Histoire(s) du cinéma
An image quoted from Ingmar Bergman's movie Prison, overlapped with the text Histoire(s) du cinéma
Directed byJean-Luc Godard
Written byJean-Luc Godard
Produced byCanal+, Centre National de la Cinématographie, France 3, Gaumont, La Sept, Télévision Suisse Romande, Vega Films
StarringJuliette Binoche, Julie Delpy, Anne-Marie Miéville, André Malraux, Ezra Pound, Paul Celan
Narrated byJean-Luc Godard
CinematographyPierre Binggeli, Hervé Duhamel
Edited byJean-Luc Godard
Music byJohann Sebastian Bach, Béla Bartók, Ludwig van Beethoven, Leonard Cohen, John Coltrane, David Darling, Bernard Herrmann, Paul Hindemith, Arthur Honegger, Giya Kancheli, György Kurtág, Franz Liszt, Gustav Mahler, Arvo Pärt, Otis Redding, Dino Saluzzi, Franz Schubert, Dmitri Shostakovich, Igor Stravinsky, Pyotr Ilyich Tchaikovsky, Anton Webern
Distributed byGaumont
Release date
1988-1998
Running time
266 minutes (total)
CountriesFrance
Switzerland
LanguageFrench

Histoire(s) du cinéma (French: [istwaʁ dy sinema]) is an eight-part video project begun by Jean-Luc Godard in the late 1980s and completed in 1998. At a total of 266 minutes, it is the longest and one of the most complex of Godard's projects. Histoire(s) du cinéma is an examination of the history of the concept of cinema and how it relates to the 20th century; in this sense, it can also be considered a critique of the 20th century and how it perceives itself. The project is widely considered Godard's magnum opus.

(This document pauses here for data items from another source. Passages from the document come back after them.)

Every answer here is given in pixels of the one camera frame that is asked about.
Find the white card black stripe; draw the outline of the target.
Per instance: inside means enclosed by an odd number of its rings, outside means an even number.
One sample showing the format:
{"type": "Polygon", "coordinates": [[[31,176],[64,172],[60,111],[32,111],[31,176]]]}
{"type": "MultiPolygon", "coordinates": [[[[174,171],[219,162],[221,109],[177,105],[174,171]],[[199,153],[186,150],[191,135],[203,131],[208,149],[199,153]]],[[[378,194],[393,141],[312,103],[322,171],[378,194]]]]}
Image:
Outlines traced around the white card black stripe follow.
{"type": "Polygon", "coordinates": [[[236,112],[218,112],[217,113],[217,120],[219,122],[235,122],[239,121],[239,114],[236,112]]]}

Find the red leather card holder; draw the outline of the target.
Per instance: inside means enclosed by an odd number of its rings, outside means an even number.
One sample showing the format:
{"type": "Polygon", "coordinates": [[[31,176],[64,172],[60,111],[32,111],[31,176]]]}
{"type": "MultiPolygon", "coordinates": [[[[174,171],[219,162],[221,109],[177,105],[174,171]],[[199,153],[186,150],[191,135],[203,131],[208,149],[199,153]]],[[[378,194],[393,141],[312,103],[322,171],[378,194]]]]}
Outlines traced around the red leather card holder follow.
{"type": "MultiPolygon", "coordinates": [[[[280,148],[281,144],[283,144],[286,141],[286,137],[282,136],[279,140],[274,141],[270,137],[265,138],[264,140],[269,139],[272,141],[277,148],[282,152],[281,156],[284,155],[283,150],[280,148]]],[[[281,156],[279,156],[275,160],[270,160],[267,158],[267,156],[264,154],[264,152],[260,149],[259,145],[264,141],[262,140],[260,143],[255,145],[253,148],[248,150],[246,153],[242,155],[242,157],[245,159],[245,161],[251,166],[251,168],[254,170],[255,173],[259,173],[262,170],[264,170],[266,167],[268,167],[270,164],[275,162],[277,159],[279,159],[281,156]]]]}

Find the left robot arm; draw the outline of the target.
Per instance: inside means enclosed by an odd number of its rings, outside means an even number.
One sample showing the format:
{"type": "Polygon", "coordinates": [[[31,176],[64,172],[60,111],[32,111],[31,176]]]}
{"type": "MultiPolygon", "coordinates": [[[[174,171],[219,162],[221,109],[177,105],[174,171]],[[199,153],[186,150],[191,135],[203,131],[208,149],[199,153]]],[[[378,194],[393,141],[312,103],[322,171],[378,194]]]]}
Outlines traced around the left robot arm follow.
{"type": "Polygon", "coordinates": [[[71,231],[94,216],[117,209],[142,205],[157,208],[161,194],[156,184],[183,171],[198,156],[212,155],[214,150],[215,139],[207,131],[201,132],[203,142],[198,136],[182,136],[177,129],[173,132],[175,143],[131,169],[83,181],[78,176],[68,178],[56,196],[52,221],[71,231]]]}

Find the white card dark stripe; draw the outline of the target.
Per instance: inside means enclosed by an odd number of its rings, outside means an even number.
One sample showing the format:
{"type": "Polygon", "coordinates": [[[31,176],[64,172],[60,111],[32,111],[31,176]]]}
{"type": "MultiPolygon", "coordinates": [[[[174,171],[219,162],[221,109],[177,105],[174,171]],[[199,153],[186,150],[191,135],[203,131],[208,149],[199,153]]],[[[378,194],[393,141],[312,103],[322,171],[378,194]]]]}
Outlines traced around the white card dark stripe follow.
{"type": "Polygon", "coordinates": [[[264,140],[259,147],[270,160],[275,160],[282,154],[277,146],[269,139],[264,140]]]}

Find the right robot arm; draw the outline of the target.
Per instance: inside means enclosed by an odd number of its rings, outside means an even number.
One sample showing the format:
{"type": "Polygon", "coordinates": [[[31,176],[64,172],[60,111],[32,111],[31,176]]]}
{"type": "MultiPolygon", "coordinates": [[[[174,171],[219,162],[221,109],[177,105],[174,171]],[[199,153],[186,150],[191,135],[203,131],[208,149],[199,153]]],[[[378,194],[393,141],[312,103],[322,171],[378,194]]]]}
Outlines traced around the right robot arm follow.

Histoire(s) du cinéma is always referred to in English by its French title, because of the untranslatable word play it implies: histoire means both "history" and "story," and the s in parentheses gives the possibility of a plural. Therefore, the phrase Histoire(s) du cinéma simultaneously means The History of Cinema, Histories of Cinema, The Story of Cinema and Stories of Cinema. Similar double or triple meanings, as well as puns, are a recurring motif throughout Histoire(s) and much of Godard's work.

The film was screened out of competition at the 1988 Cannes Film Festival. Nine years later, it was screened in the Un Certain Regard section at the 1997 Festival.

The soundtrack was released as a 5-CD boxed set on the ECM record label.

In 2012, it was voted the 48th greatest film of all time in a poll of film directors by Sight & Sound.